Pif Gadget et le Communisme est resté introuvable en Suisse, mais je l'ai facilement trouvé lors de mon passage à Paris il y a 2 semaines. J'ai eu ensuite tout le temps de le lire tranquillement, en particulier pendant le retour en train vers la Suisse !
Maël Rannou raconte donc l'épopée de ce journal patronné par le PCF, qui était paradoxalement assez peu politique ou qui l'était en tout cas beaucoup moins que Vaillant (dans lequel était parue quelques BD ultra-marxistes comme
Fils de Chine). L'auteur s'attarde évidemment sur la question d'une éventuelle influence communiste et ceci l'amène à commenter une par une toutes les séries connues et moins connues qui furent publiées pendant les années 70 et 80. Pour les lecteurs comme moi qui n'ont qu'une connaissance superficielle de Pif Gadget, cette partie ne manque pas d'intérêt car je me demande toujours s'il n'existe pas dans Pif Gadget quelques petits chefs d'œuvre inconnus. Je n'en ai pas vraiment découverts dans cet ouvrage mais la revue reste quand même intéressante. La conclusion n'est quant à elle pas très surprenante : dans leur toute grande majorité, les bandes dessinées de Pif Gadget ne faisaient aucun prosélytisme politique.
Et puis, ce livre confirme que le "grenouillage politique" n'était pas négligeable vis-à-vis des rédacteurs et des dessinateurs du journal. Il est tout de même ironique de constater que le parti des travailleurs se révélait être un patron impitoyable et peu "social" vis à vis de ses employés. J'en avais déjà lu quelques échos dans le gros bouquin de Richard Medioni (
Mon camarade, Vaillant, Pif Gadget : l'histoire complète, 1901-1994) mais le livre de Mael Rannou se montre encore plus précis. Il propose en particulier des interviews de Louis Cance et Claude Gendrot qui révèlent sans détour les expériences pénibles que ces derniers ont vécues dans le journal. Sous cet aspect, certaines constatations sont réellement implacables.

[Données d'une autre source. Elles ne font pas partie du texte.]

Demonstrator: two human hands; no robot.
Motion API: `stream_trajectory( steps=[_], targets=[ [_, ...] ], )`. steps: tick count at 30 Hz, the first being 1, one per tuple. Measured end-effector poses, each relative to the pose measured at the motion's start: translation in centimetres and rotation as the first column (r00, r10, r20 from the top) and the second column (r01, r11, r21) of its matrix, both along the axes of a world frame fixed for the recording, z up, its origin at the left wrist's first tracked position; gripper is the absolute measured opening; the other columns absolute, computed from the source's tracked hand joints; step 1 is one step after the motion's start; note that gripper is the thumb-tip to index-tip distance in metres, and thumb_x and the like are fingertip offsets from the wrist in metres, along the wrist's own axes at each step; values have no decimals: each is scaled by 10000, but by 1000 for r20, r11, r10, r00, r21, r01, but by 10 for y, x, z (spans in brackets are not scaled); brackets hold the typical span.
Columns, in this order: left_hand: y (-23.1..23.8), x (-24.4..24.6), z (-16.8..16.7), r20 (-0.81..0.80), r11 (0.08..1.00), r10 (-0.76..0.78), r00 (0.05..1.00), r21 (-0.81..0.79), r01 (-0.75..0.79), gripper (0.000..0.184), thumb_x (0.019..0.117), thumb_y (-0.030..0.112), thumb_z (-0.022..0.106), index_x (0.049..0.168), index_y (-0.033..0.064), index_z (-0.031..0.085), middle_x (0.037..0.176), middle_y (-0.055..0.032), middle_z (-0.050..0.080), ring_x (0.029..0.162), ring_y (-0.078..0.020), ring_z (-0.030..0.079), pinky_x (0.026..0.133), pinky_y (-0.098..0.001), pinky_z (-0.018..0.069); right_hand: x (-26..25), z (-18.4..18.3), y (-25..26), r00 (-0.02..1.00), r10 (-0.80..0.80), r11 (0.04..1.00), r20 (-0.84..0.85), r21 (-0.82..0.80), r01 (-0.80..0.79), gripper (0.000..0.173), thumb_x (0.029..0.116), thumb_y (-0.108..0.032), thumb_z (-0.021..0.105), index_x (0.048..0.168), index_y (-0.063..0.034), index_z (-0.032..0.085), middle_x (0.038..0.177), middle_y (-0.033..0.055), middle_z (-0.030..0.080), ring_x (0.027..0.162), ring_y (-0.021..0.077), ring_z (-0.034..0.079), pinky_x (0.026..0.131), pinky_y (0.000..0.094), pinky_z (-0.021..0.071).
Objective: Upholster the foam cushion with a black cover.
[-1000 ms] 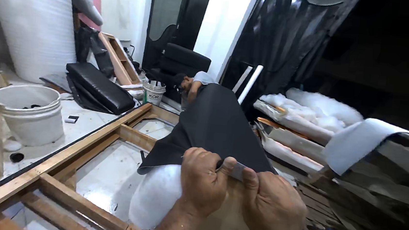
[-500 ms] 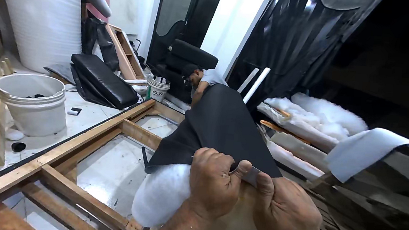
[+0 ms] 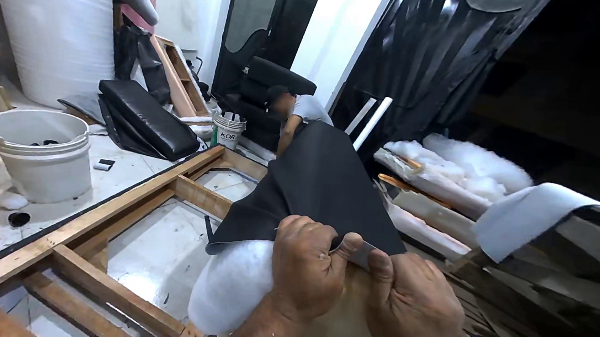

Ce livre n'est toutefois pas un réquisitoire, On sent que Maël a lu et aimé ce journal et les critiques restent très mesurées. En fait, l'auteur énonce quelques constats, en concluant que les conflits résultaient surtout d'une lutte de pouvoir entre les rédacteurs créatifs et les responsables commerciaux. Il n'y avait vraiment pas de consigne politique de la part du "patron" (le PCF), mais plutôt une volonté de maximiser les bénéfices en écartant tout ce qui n'était pas vendeur. Et c'est la victoire finale des "commerciaux" qui explique l'évolution puis la décadence assez dramatique du journal au cours des années 80. Dans tous les journaux, les intérêts économiques finissent par devenir prioritaires, hélas !
Il y a sinon des chapitres surprenant, comme par exemple la diffusion assez importante du journal
Pif dans toute l'Europe de l'Est, un phénomène que j'ignorais. C'est peut-être la seule facette de la revue qui me pousserait à la considérer comme communiste.
C'est donc une très bonne analyse historique du journal, qui devrait plaire au minimum à tous les anciens lecteurs de Pif. Ces derniers pourront le classer à côté des livres de Richard Medioni, dont il est assez complémentaire, et peut-être aussi relire avec nostalgie certaines séries comme Doc Justice ou Rahan, qui n'ont semble t-il pas si mal vieilli que ça.